The heat-induced gelation properties of mixed protein systems containing chicken breast muscle salt-soluble proteins (SSP) and β-lactoglobulin (β-lg) or SSP and an α-lactalbumin-enriched fraction (α-la) in 0.6 M NaCl, pH 6.5, were investigated using dynamic rheology. At 70 °C, SSP had greater storage modulus (G′) values than mixtures containing SSP/α-lg. However, at 90 °C, mixtures containing 80:20 and 60:40 SSP: β-lg had higher G′ values than SSP alone, indicating that denaturation of β-lg directly or indirectly facilitates the formation of a more rigid gel structure. On subsequent cooling to 20 °C, the extent of structure formation, as reflected by G′ values, was greater for SSP than for mixtures containing SSP/β-lg, which suggests that the denatured β-lg is unable to interact with the SSP during cooling. Mixtures containing SSP and an α-la-enriched fraction had lower G′ values than SSP at 90 °C and on subsequent cooling to 20 °C, which reflects the poor gelling properties of α-la.
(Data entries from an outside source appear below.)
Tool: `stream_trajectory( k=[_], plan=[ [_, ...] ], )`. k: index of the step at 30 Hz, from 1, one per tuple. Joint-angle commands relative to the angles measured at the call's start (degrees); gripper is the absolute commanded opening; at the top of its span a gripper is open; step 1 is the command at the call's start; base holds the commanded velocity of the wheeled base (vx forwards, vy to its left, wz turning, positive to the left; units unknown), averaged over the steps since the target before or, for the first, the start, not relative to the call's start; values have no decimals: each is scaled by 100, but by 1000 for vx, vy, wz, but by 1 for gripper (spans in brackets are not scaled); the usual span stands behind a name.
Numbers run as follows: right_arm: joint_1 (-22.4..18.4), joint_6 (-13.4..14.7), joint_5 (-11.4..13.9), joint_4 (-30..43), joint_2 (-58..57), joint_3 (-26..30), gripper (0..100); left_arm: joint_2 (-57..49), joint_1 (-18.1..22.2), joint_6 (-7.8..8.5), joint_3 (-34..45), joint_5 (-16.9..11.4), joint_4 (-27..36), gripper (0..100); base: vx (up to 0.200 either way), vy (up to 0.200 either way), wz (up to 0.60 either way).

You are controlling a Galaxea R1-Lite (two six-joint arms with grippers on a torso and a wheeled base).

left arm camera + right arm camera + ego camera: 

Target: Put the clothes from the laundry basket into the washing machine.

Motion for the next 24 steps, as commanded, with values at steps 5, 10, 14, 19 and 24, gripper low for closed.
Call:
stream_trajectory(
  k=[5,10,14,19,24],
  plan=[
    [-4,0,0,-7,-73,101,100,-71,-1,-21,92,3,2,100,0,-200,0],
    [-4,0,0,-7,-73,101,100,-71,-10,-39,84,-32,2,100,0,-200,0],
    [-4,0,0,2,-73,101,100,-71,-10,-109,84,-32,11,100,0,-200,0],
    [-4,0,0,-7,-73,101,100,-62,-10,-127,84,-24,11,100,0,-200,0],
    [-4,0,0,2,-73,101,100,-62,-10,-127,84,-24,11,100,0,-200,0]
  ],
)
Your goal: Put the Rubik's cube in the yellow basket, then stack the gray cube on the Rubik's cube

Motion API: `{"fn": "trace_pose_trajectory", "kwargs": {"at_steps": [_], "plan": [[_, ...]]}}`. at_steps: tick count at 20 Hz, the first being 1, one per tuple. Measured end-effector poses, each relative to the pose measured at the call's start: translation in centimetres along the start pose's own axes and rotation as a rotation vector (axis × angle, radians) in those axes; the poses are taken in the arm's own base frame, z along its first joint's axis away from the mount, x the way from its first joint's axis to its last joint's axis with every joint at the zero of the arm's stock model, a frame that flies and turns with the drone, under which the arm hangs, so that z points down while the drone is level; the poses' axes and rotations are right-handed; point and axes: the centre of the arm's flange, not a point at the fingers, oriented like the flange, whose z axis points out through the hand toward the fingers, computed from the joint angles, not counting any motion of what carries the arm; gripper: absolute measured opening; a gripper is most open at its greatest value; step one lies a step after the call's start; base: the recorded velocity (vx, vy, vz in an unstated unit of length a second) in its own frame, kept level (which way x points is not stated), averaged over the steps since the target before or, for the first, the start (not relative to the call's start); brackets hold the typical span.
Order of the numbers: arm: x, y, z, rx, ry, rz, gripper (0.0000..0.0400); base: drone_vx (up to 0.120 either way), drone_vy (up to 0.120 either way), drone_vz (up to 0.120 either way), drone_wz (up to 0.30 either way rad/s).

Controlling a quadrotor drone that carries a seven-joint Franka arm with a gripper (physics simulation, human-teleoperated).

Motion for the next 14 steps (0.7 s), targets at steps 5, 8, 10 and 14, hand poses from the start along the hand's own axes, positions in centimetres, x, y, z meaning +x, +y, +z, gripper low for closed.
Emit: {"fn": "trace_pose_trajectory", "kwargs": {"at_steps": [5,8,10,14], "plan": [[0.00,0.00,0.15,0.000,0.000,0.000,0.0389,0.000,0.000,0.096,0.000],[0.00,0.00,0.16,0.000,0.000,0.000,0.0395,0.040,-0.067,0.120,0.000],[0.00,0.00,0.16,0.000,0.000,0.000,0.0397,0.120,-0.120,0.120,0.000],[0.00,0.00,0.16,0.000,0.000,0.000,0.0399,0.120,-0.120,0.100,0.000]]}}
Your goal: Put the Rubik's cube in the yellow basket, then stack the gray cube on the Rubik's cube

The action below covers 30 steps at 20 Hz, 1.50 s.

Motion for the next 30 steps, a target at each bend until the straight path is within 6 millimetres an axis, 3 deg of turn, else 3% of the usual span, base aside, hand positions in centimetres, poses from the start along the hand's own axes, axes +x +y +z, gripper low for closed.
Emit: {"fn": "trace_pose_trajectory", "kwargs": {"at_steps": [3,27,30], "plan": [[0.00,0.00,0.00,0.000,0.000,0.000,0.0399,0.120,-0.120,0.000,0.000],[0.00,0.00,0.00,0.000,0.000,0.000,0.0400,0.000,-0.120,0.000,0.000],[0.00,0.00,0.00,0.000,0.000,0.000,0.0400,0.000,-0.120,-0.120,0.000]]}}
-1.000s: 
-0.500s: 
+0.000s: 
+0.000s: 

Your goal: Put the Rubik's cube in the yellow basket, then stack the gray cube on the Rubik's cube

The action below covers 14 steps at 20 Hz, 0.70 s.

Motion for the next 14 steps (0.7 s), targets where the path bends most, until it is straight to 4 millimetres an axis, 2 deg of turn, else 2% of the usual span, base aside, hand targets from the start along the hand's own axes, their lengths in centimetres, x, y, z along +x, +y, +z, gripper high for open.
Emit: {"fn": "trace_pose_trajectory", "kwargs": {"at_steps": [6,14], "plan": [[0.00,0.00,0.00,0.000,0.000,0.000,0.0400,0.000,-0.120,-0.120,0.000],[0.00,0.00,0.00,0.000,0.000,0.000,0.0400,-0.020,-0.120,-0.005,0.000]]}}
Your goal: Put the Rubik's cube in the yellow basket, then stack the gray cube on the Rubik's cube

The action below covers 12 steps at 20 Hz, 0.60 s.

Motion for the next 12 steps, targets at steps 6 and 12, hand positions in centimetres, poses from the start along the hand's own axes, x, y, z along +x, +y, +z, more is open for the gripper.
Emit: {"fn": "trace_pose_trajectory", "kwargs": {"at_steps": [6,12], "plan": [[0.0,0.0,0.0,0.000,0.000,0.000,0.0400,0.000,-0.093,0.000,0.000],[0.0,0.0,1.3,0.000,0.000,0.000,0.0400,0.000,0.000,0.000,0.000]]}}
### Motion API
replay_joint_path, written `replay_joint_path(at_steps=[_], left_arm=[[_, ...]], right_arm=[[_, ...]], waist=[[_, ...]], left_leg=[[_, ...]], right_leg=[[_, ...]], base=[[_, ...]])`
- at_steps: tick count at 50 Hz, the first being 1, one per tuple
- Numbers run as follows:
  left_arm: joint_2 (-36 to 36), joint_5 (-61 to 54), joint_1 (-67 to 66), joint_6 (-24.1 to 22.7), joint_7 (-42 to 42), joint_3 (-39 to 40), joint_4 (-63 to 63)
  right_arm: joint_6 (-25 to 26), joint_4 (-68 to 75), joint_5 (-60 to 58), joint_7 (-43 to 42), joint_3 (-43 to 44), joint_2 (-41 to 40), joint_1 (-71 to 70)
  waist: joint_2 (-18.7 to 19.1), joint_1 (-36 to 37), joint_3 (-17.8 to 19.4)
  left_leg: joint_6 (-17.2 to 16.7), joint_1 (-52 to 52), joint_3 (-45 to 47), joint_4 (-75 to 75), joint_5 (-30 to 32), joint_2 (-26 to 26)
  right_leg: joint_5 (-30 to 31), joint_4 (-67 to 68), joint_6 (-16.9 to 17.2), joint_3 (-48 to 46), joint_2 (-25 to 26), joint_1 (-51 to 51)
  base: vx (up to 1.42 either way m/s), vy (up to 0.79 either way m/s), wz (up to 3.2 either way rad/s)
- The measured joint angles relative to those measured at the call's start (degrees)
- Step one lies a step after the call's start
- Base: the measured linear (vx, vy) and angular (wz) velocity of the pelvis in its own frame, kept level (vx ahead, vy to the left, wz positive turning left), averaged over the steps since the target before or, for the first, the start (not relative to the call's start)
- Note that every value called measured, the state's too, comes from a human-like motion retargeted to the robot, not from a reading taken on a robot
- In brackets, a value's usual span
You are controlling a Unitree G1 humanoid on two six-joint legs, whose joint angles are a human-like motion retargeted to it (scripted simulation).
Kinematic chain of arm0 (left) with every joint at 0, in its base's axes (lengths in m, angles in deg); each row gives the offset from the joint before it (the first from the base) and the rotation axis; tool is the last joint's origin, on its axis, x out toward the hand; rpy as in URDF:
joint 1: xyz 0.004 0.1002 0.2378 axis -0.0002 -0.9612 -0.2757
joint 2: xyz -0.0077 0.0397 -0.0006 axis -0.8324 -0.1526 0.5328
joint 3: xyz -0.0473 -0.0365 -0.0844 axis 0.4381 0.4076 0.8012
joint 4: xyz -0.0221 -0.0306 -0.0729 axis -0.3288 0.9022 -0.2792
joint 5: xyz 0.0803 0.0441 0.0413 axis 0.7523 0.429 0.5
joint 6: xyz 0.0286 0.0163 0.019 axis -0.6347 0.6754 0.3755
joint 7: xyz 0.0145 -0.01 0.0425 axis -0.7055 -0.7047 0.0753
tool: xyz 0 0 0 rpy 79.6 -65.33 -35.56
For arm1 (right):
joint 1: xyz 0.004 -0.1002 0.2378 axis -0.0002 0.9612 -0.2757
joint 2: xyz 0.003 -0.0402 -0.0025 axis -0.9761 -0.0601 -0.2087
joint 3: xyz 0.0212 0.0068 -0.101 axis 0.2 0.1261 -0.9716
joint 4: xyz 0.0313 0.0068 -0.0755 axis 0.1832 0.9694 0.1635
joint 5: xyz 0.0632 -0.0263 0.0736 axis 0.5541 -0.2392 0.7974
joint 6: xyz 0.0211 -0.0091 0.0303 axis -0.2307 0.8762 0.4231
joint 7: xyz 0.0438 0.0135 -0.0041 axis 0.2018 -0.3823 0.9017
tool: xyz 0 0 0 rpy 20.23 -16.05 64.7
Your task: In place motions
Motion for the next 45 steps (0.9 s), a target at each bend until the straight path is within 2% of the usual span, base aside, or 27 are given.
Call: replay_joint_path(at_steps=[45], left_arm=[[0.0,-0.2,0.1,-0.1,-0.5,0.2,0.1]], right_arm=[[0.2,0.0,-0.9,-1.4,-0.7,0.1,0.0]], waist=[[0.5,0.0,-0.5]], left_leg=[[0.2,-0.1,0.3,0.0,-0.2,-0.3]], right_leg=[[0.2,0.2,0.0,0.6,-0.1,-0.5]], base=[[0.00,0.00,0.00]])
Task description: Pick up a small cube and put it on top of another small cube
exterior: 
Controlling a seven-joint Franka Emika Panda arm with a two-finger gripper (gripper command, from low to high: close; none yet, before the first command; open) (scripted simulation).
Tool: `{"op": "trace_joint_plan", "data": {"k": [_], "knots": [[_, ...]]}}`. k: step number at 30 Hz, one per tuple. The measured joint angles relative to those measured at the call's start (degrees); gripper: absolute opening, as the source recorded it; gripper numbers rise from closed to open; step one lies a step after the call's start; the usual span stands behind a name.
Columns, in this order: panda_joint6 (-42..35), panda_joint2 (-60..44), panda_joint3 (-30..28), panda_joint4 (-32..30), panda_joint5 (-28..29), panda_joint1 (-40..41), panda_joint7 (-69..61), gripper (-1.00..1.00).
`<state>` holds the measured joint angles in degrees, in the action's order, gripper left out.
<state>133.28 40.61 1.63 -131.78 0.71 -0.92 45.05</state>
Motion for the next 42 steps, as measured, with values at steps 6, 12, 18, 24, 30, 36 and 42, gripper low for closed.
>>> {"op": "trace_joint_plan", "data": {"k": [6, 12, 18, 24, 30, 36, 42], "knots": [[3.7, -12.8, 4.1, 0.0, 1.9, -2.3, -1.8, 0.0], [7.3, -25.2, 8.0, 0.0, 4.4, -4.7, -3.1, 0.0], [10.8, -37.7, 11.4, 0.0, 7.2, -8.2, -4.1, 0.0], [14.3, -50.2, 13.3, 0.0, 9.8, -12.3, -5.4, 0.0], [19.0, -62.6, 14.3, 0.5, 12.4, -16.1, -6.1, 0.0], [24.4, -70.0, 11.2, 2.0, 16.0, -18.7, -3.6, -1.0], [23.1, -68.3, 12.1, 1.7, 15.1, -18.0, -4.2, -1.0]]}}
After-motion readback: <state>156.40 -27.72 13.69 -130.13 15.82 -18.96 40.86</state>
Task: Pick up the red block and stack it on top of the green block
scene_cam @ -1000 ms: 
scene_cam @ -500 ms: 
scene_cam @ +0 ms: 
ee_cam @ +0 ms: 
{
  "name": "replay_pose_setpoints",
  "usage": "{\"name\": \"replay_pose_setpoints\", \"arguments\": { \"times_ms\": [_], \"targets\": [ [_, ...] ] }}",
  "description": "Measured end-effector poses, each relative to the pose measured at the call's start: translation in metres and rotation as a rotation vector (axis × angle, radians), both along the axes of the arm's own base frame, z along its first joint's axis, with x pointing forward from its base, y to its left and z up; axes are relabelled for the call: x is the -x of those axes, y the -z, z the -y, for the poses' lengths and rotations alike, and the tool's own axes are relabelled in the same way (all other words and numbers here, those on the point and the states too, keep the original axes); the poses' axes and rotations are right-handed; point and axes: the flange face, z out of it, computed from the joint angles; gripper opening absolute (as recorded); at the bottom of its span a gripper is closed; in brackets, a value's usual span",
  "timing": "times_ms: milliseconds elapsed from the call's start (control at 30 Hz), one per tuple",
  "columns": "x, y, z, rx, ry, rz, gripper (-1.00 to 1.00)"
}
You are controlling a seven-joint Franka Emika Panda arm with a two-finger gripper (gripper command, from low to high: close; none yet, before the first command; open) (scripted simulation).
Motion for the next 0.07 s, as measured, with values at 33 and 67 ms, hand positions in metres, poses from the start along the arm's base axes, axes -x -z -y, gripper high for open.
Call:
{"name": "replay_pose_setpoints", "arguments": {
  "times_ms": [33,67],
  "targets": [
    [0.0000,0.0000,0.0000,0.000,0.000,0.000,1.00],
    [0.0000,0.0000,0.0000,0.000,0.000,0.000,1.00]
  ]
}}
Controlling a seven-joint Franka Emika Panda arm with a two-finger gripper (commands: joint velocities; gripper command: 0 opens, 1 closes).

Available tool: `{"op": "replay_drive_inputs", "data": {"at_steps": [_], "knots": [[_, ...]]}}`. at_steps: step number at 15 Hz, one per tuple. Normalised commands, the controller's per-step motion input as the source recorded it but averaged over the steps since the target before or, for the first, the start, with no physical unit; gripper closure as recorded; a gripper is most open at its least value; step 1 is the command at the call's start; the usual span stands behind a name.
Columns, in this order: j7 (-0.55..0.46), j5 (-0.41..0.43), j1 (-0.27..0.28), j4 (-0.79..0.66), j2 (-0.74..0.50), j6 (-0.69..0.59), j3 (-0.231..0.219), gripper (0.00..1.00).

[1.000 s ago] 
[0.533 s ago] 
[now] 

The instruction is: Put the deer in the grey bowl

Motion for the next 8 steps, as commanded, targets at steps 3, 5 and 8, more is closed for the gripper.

A fibrous network was observed when the microstructure of the SSP and 40:60 SSP: α-la gels were examined using scanning electron microscopy, while aggregated networks were seen in the β-lg and 40:60 SSP: β-lg gels. No significant differences ( p > 0.05) were observed between the water holding capacity (WHC) of SSP and SSP/β-lg gels. Gels formed from a mixture of SSP and the α-la-enriched fraction had lower WHC than the SSP gels. The myosin heavy chain was a major contributor to gel structure formation in all mixed gel systems.